Thursday, June 29, 2006

The dominance of the word

I really should be quoting this to get it right, but the thought is familiar enough that how eloquently it's expressed is really a matter of pitch not substance, but I've been thinking about an idea of communication linguist Steven Pinker puts forth when marvels about how the arrangement of bursts of air from our mouth or marks on a page and accurately and successful transmit an idea from the brain of one person to the brain of another.

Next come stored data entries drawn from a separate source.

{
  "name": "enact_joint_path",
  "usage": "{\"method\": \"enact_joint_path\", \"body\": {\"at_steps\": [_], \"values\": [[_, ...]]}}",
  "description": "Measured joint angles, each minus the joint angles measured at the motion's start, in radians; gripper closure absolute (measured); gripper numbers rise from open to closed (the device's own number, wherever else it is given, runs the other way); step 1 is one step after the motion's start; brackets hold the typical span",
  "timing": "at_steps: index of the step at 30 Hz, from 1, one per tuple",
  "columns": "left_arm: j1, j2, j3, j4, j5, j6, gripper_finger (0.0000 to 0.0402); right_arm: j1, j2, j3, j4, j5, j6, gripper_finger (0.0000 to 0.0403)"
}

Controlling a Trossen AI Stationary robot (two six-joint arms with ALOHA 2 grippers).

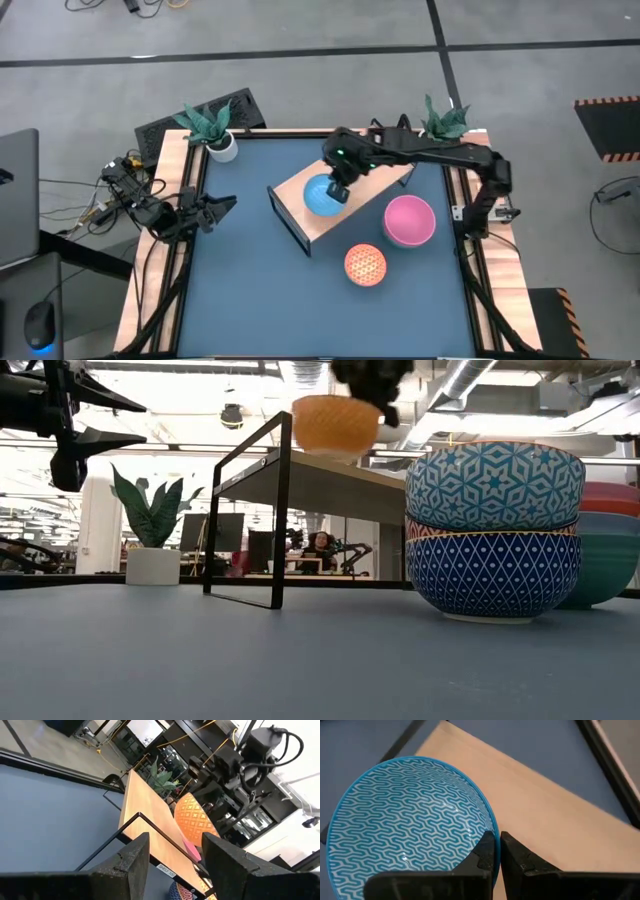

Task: Place and stack bowls onto a shelf
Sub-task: Put the blue patterned bowl on the shelf

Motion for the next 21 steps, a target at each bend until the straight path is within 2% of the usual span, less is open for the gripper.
{"method": "enact_joint_path", "body": {"at_steps": [4, 9, 21], "values": [[0.000, 0.000, 0.000, -0.004, 0.000, 0.003, 0.0236, -0.017, 0.069, 0.079, -0.006, -0.071, -0.041, 0.0368], [0.000, 0.000, 0.000, -0.028, 0.001, -0.006, 0.0236, -0.029, 0.117, 0.095, -0.012, -0.111, -0.071, 0.0368], [0.000, 0.000, 0.000, -0.027, -0.001, -0.006, 0.0236, -0.049, 0.148, 0.099, 0.021, -0.121, -0.084, 0.0366]]}}
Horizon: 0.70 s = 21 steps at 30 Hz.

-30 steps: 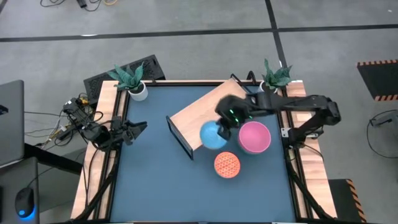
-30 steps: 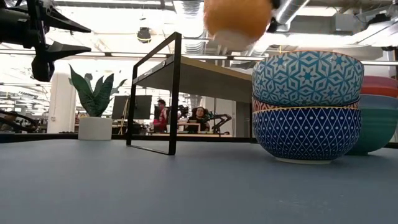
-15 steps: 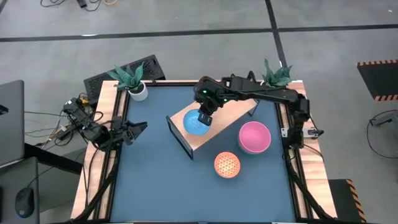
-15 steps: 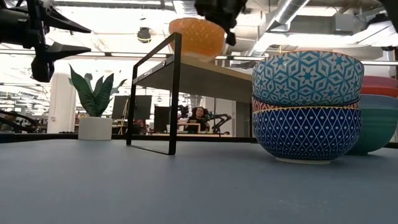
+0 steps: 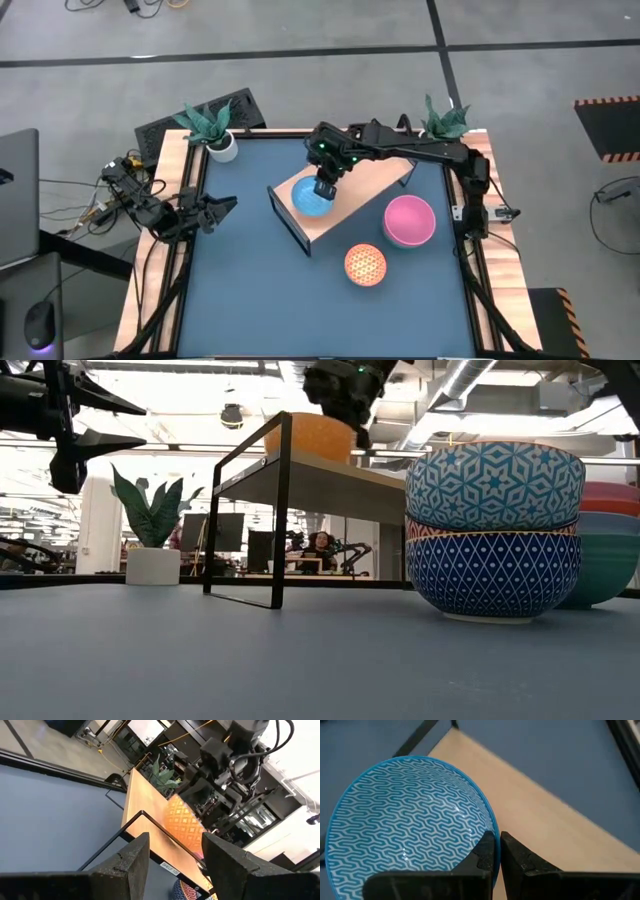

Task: Place and stack bowls onto a shelf
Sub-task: Put the blue patterned bowl on the shelf

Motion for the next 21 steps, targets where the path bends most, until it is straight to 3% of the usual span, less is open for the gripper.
{"method": "enact_joint_path", "body": {"at_steps": [21], "values": [[0.000, 0.000, 0.000, 0.000, -0.002, 0.006, 0.0236, 0.001, 0.016, -0.001, -0.017, -0.044, -0.019, 0.0338]]}}
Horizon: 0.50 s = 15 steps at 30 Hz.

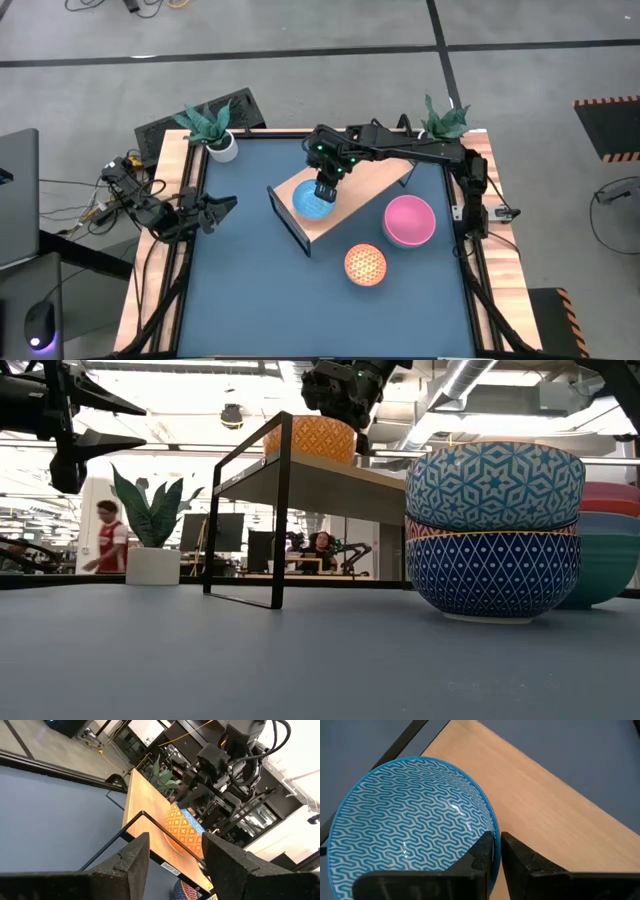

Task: Place and stack bowls onto a shelf
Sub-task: Put the blue patterned bowl on the shelf

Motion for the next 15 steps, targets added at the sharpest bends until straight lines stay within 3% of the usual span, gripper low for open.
{"method": "enact_joint_path", "body": {"at_steps": [15], "values": [[0.000, 0.000, 0.000, -0.018, 0.002, -0.008, 0.0236, 0.003, -0.030, 0.028, 0.030, -0.007, -0.056, 0.0335]]}}
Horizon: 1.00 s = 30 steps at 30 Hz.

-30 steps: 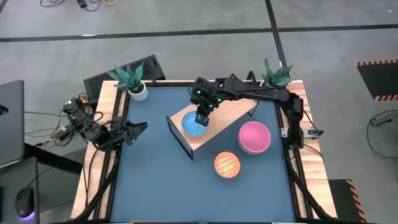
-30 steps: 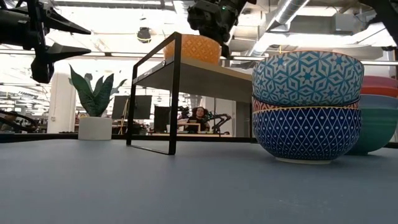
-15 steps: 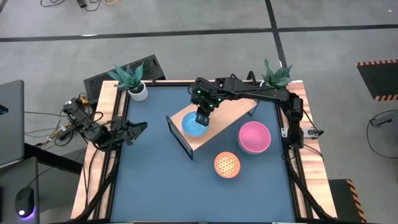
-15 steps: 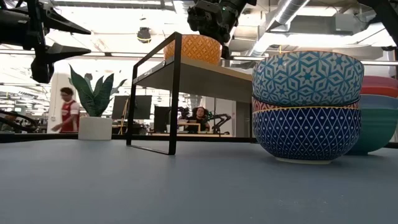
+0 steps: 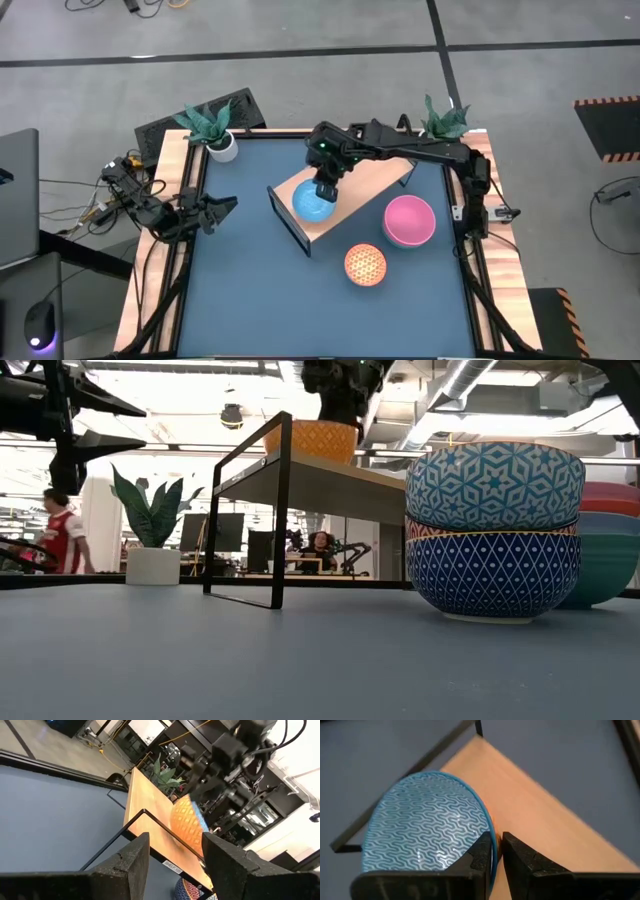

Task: Place and stack bowls onto a shelf
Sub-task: Put the blue patterned bowl on the shelf

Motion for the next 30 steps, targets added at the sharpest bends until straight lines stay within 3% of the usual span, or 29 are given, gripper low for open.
{"method": "enact_joint_path", "body": {"at_steps": [6, 16, 30], "values": [[0.000, 0.000, 0.000, 0.000, 0.000, 0.000, 0.0236, -0.007, -0.016, 0.063, -0.013, -0.001, 0.001, 0.0335], [0.000, 0.000, 0.000, -0.006, 0.006, -0.008, 0.0236, -0.014, 0.016, 0.058, -0.052, -0.077, 0.012, 0.0335], [0.000, 0.000, 0.000, -0.006, 0.008, -0.014, 0.0236, -0.015, 0.017, 0.009, -0.022, -0.077, 0.015, 0.0335]]}}
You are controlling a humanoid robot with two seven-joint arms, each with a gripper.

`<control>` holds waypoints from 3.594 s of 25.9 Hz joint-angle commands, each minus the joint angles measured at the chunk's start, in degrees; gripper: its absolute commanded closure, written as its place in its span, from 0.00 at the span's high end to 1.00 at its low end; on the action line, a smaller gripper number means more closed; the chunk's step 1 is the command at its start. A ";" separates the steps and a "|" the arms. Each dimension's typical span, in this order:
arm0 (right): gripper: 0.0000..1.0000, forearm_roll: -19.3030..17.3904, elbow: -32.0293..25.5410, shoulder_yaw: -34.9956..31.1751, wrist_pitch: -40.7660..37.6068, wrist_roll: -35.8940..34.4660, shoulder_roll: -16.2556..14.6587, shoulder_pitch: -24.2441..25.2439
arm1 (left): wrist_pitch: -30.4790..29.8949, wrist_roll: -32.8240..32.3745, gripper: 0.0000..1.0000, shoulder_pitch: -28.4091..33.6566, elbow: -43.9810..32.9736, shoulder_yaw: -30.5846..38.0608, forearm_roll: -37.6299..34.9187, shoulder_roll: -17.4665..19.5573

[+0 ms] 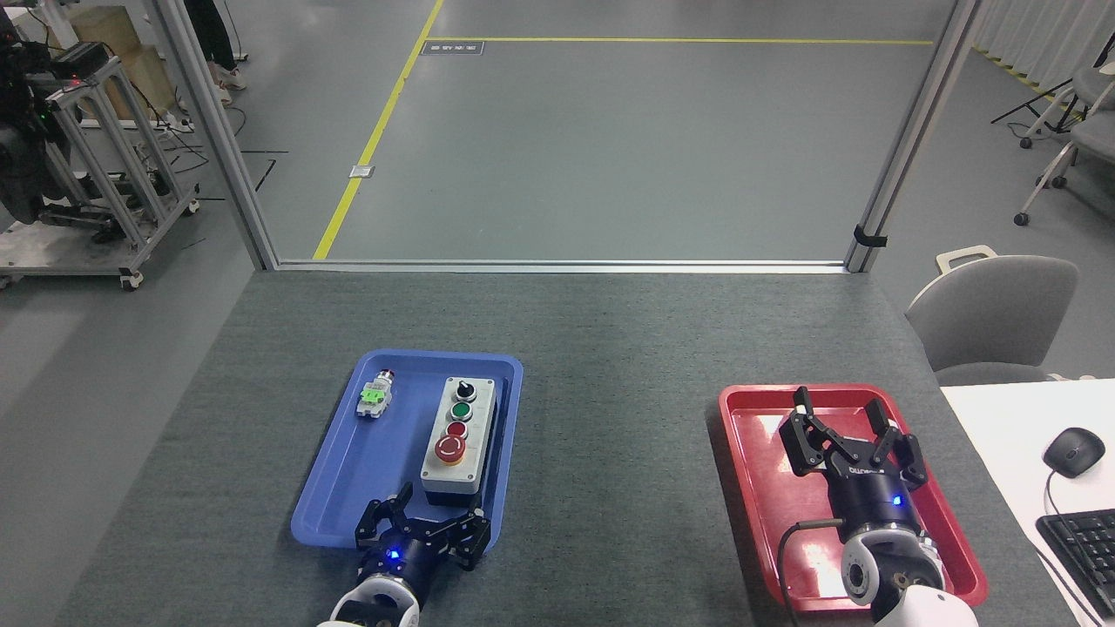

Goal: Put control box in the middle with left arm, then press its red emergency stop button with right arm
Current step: 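Close the left gripper on the near end of the gray control box, then carry the control box off the blue tray to the table middle, then release the box and withdraw the left gripper beside the blue tray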

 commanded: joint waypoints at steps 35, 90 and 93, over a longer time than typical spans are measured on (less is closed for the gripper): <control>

While it would be wrong to take the miracle of language for granted, it would be, I think, equally wrong to assume that all communication must be based on this assumed outcome - that what is going on in the head of one person is transmitted accurately to the head of another. This notion seems especially troubling in art. (Maybe I'm just depressed because I get bummed every time I hear someone say he or she wants to 'make a new language' in his or her art - what's wrong with the ones that already exist? Who are you going to talk to in this new language? - and I heard that one in one form or another a half dozen times as I met with the first year grad painters yesterday). It's troubling because it defends an idea of stability of message that threatens some of the most important things art can do.

Art perhaps ought not so often be viewed so much as form of conversation, but perhaps more like a relay game. An artist observes something or invents it. She displays it (there is something etymologically suggestive about display, as if it were to cut off from play, but it's not that at all). Another person sees it. That person is now in the position of the artist, able to make through conversation, literature, or creative practice another thing. And on and on.

Of course the conversation model can't, and shouldn't, be utterly abandoned, but perhaps its dominance should be questioned a little more thoroughly. As if all conversations you’ve ever been invoved in went the way you wanted them...

Sunday, June 25, 2006

Pictures of Pictures


One of the oddest things about going to the MoMA the other day was visiting the permanent collection and people-watching. I had heard so much about the building and the re-installation of the collection, but hadn't had a chance to visit. Clearly, the forces of reification had been successfully brought to bear on the works, as evinced by the number of people who whipped out their cellphones and started shooting pictures of their favorite works. (What, the bookstore stopped selling postcards?) I thought I would share these photos, taken with my phone.

I guess I can imagine sending photos to people live ("Look, honey! I'm in New York CIty and they've got a big Picasso!") but I can't quite see what one hopes to capture when one shoots a picture of a painting with the modern equivalent of a pinhole camera.

There were so many people milling around the galleries, and taking pictures - the cell phone came out in the galleries in which Picassos hung, and stayed out through the Impressionist and Post-Impressionists. Before that, one would see people posing next to large works while other took pictures of them. I wished I'd taken a picture of a teenager standing next to a large Warhol making the kind of gesture one sees at a heavy metal concert as her friends took her picture.

Perhaps I sound cynical, but I'm not. I really enjoyed watching all these people interacting with the art they were looking at, and the frantic duplication of the museum into pixels was ultimately moving. After all, before it says anything, photography says I was there, and if the museum is an important enough site to click, preserve, and share - as important as the smiles of people out for drinks or whatever we use cell phone cameras for - then something must be right with the world...

Tuesday, June 20, 2006

Art & Craft...

Back on the subject of Craft...

I had a chance this spring to be in the cultural Mecca of Northern Florida, Gainsville.

There was an interesting exhibit at the Harn Museum at the University of Florida

A Closer Look: Art and Museums.
This exhibition examines some key issues faced by museums in these areas of their operations. The exhibition is designed to inform visitors about the strategic decisions that underlie the presentation of art in museums, with the hope that this information will heighten the visitors’ critical awareness and enjoyment of those institutions”

The show was divided into five thematic sections: Defining Art, Collecting Art, Displaying Art, Interpreting Art, and Preserving Art. In the Defining Art area there was a display about art and craft.


This was the text panel was posted by the exhibit.



(What, I didn’t take a picture of the exhibit, just the text panel?)




Sunday, June 18, 2006

Ants and Grasshoppers

So another summer begins in Philadelphia and I see that we've got a greater population of grasshoppers than ants. I expect things will get crazy as time goes on, but for now it's awfully quiet in the studios. What are we waiting for?
There have been a few people putting things together, but perhaps the the length of crits has cut into the desire to get going. The heat in the building is pretty bad. Maybe we should just go look at art rather than make it.